HOUSTON (CN) - President Obama blocked construction of the Keystone XL Pipeline to save face at the Paris climate talks, TransCanada claimed Wednesday in a federal lawsuit challenging Obama's power to veto the project that Congress approved.

TransCanada says it has already spent billions preparing to build the Keystone XL, which would send heavy crude oil through 1,179 miles of pipe from Hardisty, Alberta in western Canada to Steele City, Neb., and connect with a TransCanada pipeline system that extends to terminals in Illinois and refineries on the Gulf Coast.

The lawsuit centers on a permit application TransCanada submitted to the State Department in 2008 to construct a 1.2 mile section over the U.S.-Canada border, without which the project cannot go forward.

The giant pipeline became a rallying point for environmentalists made wary by the Deepwater Horizon oil spill of 2010. They claimed viscous tar sands oil piped in from Alberta brought risk of more disastrous spills and would undermine efforts to wean the United States off fossil fuels in the face of climate change.

The State Department did not share those concerns, TransCanada claims in the 50-page lawsuit, whose defendants are the secretary of state, attorney general, secretary of homeland security, and secretary of the interior.

The State Department did five environmental reviews of the project from 2008 to 2012, each of which determined that "granting a permit to permit construction of the Keystone XL Pipeline would have no material effect on greenhouse gas emissions," TransCanada says in the complaint.

Obama expressed reservations about the Keystone XL's proposed path over aquifers in Nebraska, but TransCanada says it quelled those concerns when it submitted an alternative route that Nebraska approved.

The project has lots of support in Congress, especially among House Republicans, who claim it will create tens of thousands of jobs and strengthen the economy.

"On five separate occasions between 2011 and 2014, the House of Representatives passed bills authorizing the development of the Keystone XL Pipeline," the complaint states.

Republicans in the Senate finally got the Democratic votes they needed in January 2015 and passed a bill approving the project. The House quickly followed suit, but Obama vetoed the Keystone Approval Act the next month, calling it an effort "to circumvent longstanding and proven processes for determining whether or not building and operating a cross-border pipeline serves the national interest."

The knockout blow for Keystone XL came in November when Obama announced that Secretary of State John Kerry had denied TransCanada the border-crossing permit it needs to build the pipeline.

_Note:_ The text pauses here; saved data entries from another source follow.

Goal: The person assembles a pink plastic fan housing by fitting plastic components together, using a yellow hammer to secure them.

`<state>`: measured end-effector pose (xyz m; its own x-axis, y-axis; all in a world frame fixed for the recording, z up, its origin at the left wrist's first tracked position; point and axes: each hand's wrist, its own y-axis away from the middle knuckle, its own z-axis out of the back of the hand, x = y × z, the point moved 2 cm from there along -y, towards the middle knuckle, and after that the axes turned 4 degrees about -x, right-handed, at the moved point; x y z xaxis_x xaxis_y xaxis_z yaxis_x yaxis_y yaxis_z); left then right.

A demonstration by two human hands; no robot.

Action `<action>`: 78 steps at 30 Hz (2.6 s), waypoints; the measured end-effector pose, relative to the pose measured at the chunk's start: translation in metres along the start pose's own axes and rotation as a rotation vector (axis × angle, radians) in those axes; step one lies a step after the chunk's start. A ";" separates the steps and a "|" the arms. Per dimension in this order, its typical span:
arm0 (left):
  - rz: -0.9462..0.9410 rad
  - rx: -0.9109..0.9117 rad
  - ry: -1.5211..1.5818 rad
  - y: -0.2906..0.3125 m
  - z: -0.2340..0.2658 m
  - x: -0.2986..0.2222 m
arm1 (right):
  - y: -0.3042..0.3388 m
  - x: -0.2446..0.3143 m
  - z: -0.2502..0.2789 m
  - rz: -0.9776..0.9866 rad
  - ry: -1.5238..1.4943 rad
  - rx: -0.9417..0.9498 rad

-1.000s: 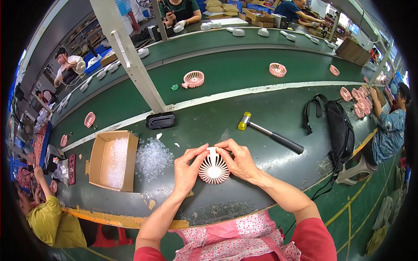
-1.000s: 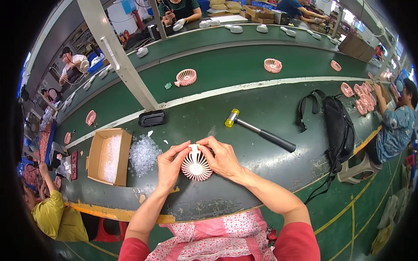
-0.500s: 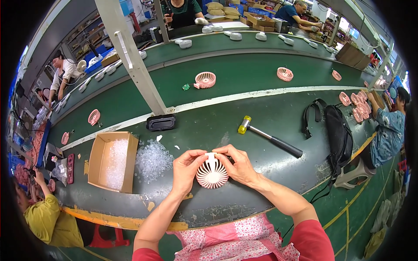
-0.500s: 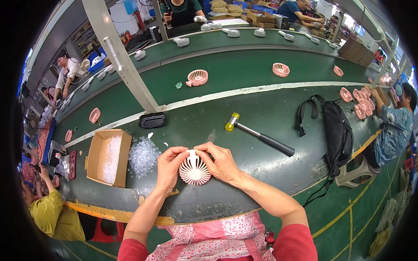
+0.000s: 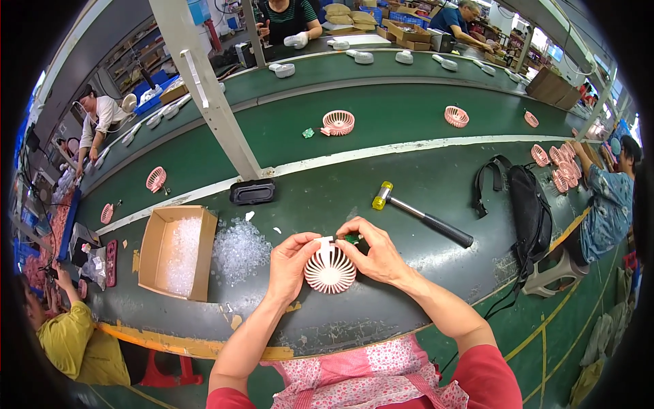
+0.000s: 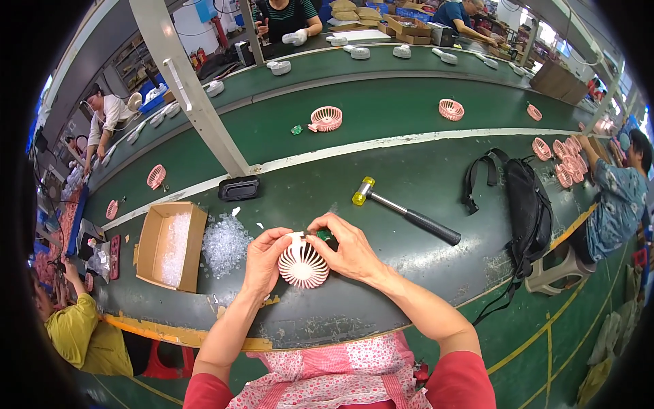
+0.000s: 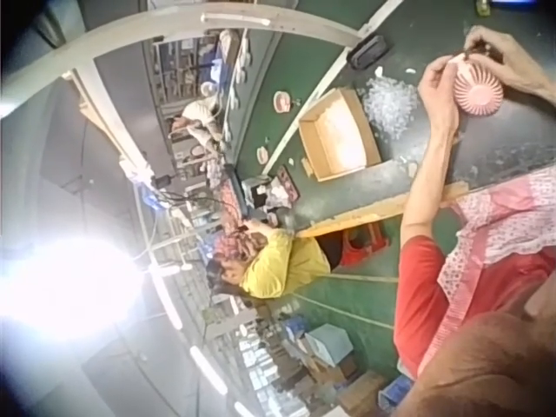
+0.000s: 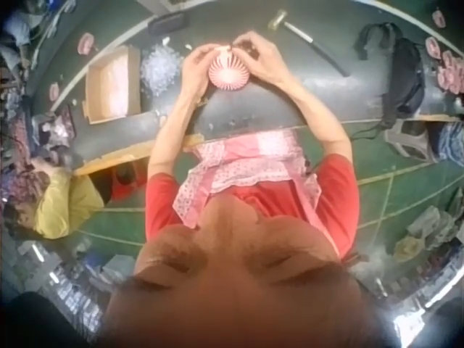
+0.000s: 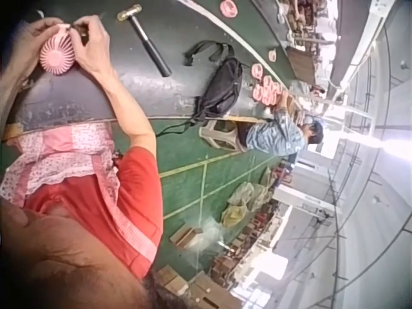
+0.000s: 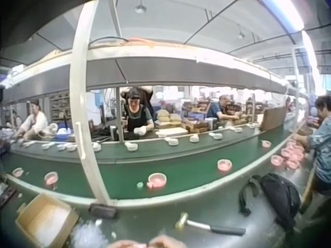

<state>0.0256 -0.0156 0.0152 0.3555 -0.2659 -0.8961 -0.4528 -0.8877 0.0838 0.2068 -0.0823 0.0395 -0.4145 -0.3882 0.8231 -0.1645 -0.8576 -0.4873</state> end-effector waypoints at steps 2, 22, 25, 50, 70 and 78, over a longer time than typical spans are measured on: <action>0.062 -0.014 0.056 -0.002 0.002 0.004 | 0.001 -0.003 0.001 0.042 0.056 0.020; -0.376 -0.163 -0.550 -0.007 0.010 0.026 | -0.124 -0.034 -0.010 -0.056 0.031 -0.212; -0.545 -0.118 -0.722 -0.004 0.008 0.031 | -0.161 -0.068 -0.030 0.258 0.284 -0.043; -1.254 0.060 -1.209 0.006 -0.018 -0.003 | -0.053 -0.027 0.030 0.220 0.427 0.256; -0.935 0.305 -1.392 0.009 -0.015 0.010 | 0.007 -0.027 0.003 -0.103 0.066 0.161; -1.199 0.076 -1.372 0.005 -0.019 -0.002 | 0.008 -0.008 -0.009 -0.121 0.112 0.358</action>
<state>0.0383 -0.0269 0.0256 -0.3499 0.9267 -0.1370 -0.5336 -0.3173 -0.7840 0.2010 -0.0832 0.0269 -0.5092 -0.2552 0.8219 0.0964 -0.9659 -0.2401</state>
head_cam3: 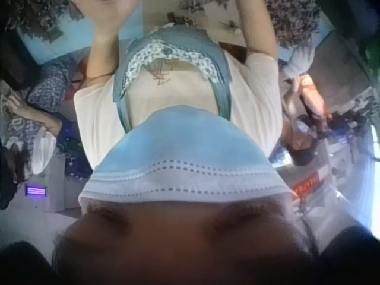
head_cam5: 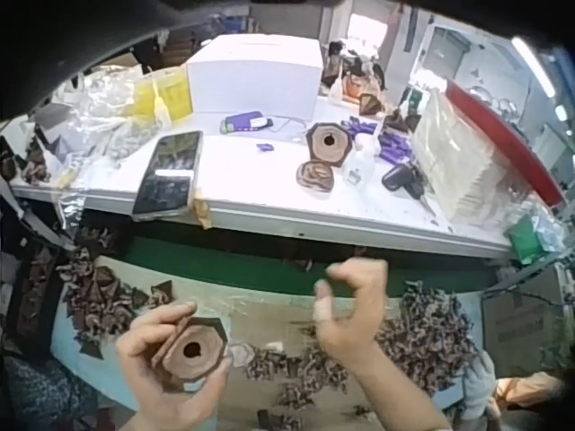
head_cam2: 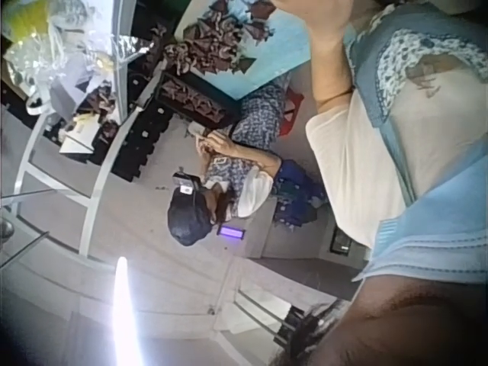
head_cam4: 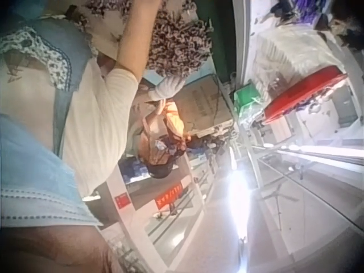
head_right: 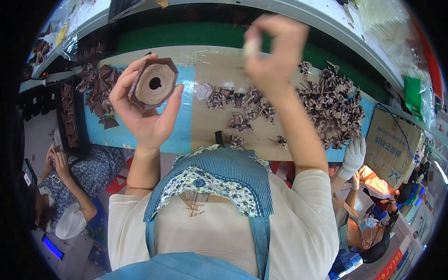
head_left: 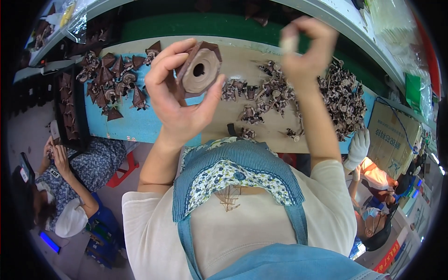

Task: The person assembles figurines by dispensing glue into the cavity of base pieces using a glue bottle and inserting miniature figures into the bases by hand.

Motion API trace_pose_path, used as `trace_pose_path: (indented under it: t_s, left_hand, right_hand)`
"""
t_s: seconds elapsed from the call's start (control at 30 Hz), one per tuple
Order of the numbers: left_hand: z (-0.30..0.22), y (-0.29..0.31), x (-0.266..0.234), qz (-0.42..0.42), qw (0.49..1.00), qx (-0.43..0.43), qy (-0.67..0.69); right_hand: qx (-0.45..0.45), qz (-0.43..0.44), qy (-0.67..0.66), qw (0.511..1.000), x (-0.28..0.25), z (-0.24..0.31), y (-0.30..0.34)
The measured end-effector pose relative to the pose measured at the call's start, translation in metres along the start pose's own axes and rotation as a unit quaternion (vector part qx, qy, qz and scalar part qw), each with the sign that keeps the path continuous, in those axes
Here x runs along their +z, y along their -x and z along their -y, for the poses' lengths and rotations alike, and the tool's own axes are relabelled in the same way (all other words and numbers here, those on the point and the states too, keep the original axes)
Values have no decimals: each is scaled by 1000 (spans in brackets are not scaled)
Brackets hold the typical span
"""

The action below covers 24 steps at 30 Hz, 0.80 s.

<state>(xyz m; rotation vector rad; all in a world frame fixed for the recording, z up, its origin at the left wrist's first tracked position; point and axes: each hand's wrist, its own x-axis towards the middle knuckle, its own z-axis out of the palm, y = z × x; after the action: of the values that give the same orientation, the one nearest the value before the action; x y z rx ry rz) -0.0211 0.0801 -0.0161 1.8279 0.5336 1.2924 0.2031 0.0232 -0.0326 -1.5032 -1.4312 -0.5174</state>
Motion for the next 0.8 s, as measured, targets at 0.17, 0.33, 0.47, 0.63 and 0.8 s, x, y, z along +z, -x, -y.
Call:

But even in denying the permit, the State Department named three ways the pipeline would benefit the United States: It would increase energy security with a dependable supply of crude oil, support 42,100 jobs during two years of construction, and improve relations with Canada, TransCanada claims, citing the State Department's "Record of Decision and National Interest Determination."

TransCanada says Obama blocked the project for the "purely symbolic" reason that it would undermine his pledge to make the United States a leader in fighting climate change weeks before the United Nations Climate Change Conference in Paris in December.

TransCanada cited records dating back to 1875 to claim that Obama exceeded authority reserved to Congress, including communications from President Ulysses S. Grant in which the Civil War hero indicated that Congress had authority to decide whether to let a French company lay telegraph cables in Virginia.

TransCanada, through two of its Houston-based subsidiaries, asked the court to declare the rejection of the pipeline an unlawful executive action: that the defendants are "without legal authority to prohibit TransCanada from extending the Keystone System into Canada."

The company is represented by Penny Reid with Sidley Austin in Dallas.

The New York Times reported today that TransCanada plans to write down a $1.8 billion to $2 billion loss in the fourth quarter of this fiscal year, for the expense of preparing the pipeline.

The lawsuit does not cite or estimate a demand for damages.